I actually think I may have come up with a biological analogy to encryption.
If you define encryption as taking information, breaking it up into random pieces or just small packets of data, that are sent on their way and when they reach a source are put back together based on a key, so that unintended recipients cannot interpret the information, then I would say that how the senses process the information that we experience, process it, send it along its way and then it is recompiled to form our experience of reality, is something akin to encryption/decryption.
Take vision. Our eye receives and focuses photons of light into electrochemical signals that get relayed to the visual cortex. In the visual cortex, that data is reassembled into our experience of reality of the world around us.
If, experimentally, we were able to tap into that signal running along the optic nerve and tried to interpret it just from the data flow, then it is unlikely that we would be able to reproduce the image being collected the way we could read the electrical impulse being transmitted from a CMOS or CCD sensor chip. I say this because our visual system is predictive.

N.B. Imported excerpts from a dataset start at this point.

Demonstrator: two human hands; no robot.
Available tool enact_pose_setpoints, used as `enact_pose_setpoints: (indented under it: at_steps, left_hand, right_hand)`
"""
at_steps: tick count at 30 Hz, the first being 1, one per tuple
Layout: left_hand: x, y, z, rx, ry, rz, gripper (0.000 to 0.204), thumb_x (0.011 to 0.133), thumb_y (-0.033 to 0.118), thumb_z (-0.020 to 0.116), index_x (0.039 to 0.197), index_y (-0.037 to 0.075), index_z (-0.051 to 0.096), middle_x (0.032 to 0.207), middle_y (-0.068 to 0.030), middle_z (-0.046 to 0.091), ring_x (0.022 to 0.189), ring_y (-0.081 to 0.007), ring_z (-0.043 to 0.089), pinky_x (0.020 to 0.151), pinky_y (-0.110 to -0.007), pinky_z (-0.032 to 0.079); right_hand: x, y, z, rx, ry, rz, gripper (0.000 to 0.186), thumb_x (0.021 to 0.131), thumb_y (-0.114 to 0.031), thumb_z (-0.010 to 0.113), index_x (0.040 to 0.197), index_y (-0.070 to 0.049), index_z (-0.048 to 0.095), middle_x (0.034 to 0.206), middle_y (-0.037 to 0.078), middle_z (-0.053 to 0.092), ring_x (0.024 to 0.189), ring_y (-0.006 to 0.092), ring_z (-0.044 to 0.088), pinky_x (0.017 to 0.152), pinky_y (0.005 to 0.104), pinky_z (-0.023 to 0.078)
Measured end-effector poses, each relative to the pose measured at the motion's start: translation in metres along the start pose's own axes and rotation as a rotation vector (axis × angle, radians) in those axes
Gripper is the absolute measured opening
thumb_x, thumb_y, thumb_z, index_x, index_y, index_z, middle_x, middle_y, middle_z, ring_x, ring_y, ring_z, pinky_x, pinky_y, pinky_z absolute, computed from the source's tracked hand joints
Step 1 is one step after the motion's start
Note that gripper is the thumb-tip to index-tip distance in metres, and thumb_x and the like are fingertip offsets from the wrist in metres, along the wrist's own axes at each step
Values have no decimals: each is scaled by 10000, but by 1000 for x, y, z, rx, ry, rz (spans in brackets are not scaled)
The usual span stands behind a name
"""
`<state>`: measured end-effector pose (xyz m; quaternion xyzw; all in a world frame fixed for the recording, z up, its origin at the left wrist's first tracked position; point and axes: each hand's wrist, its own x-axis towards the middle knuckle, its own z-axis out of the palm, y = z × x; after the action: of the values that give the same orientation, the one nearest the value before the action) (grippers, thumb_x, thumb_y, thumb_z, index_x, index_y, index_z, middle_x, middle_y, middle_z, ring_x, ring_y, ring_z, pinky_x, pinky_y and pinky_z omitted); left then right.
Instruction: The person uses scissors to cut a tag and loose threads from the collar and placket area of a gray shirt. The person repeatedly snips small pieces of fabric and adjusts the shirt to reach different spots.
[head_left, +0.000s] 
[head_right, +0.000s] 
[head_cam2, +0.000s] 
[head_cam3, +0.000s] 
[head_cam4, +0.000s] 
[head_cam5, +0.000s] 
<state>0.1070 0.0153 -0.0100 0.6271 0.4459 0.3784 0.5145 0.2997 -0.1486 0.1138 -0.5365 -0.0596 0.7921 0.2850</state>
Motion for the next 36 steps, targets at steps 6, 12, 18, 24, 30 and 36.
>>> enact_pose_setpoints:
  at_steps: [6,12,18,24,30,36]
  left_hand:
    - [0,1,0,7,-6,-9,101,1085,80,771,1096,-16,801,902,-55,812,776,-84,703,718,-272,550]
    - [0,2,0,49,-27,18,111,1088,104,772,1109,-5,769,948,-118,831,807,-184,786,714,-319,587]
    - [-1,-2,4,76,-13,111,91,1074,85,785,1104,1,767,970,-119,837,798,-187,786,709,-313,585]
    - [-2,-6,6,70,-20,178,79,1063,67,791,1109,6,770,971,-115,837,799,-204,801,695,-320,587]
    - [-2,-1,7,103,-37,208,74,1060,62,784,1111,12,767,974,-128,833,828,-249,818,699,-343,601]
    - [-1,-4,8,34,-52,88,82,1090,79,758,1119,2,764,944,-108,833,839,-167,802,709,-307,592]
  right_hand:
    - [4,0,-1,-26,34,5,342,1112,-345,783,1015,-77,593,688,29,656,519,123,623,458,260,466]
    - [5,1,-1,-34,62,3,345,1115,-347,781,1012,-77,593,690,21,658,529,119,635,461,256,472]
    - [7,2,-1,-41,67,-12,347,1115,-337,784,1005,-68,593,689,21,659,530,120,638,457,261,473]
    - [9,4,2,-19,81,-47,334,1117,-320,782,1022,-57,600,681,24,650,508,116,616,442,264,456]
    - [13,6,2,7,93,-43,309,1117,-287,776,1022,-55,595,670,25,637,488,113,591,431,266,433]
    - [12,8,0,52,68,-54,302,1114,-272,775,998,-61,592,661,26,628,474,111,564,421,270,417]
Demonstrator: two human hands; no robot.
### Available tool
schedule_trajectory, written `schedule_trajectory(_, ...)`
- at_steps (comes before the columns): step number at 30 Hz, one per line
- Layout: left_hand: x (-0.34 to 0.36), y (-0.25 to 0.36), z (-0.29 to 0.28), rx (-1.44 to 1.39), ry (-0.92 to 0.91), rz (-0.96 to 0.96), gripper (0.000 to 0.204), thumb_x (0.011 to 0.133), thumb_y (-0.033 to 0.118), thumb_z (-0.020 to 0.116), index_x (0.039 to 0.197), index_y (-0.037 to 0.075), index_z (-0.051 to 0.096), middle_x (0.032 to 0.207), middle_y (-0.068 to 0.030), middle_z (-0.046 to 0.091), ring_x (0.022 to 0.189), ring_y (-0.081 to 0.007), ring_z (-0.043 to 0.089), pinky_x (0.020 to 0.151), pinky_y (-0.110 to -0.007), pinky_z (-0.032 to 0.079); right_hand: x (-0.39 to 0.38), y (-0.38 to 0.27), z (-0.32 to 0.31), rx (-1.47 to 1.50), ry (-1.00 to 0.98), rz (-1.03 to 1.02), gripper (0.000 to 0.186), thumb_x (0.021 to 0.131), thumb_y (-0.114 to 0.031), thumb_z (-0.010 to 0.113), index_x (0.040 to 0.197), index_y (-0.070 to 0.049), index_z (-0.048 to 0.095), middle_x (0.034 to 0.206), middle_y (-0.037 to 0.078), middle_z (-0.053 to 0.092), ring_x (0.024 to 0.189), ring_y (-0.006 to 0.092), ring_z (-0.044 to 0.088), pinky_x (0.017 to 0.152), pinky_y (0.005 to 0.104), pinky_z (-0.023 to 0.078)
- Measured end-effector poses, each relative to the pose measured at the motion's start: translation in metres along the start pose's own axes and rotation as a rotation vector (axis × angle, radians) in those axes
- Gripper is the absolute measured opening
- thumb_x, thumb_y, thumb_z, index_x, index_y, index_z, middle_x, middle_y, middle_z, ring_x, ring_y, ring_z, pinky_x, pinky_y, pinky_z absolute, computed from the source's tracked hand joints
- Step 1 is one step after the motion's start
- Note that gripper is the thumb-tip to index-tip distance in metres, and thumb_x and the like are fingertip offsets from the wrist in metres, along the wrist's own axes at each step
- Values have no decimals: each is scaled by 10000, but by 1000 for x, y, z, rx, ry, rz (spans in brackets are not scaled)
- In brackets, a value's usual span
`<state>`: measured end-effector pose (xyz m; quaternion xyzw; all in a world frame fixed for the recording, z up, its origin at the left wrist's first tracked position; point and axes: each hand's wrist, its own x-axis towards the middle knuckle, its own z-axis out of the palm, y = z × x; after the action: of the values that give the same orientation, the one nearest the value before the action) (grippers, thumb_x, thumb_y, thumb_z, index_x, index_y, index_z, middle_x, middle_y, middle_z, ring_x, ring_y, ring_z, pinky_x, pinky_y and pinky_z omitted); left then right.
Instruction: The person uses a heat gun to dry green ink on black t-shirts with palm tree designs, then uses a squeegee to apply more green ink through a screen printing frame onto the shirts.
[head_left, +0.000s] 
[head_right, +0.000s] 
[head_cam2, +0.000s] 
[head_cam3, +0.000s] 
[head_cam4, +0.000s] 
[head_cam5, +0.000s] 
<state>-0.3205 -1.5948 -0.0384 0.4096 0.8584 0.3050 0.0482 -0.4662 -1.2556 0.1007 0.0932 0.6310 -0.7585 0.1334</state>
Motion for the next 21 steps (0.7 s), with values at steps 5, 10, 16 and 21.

There is actually more information generated by the visual cortex than is being received and transmitted from the eyes.
We develop these keys in early child development and lay down these neural networks so that we are able to build and interpret an image without all of the data. This is how we can navigate through the world, drive a car, fly a jet fighter and cope with the signal delay that is inherent in the system. This may be more an example of compression of signal, but a compressed signal without the correct decompression algorithm would be a rudimentary form of encryption.
We can also see, with synesthesia, that when there is crosstalk between the regions of the brain that are are different from the norm, messages will be perceived in possibly unintended ways. Letters and numbers have colors, sounds produce visual imagery, etc.
For example trying to read an encrypted text vs trying to read Chinese (if you don't know Chinese).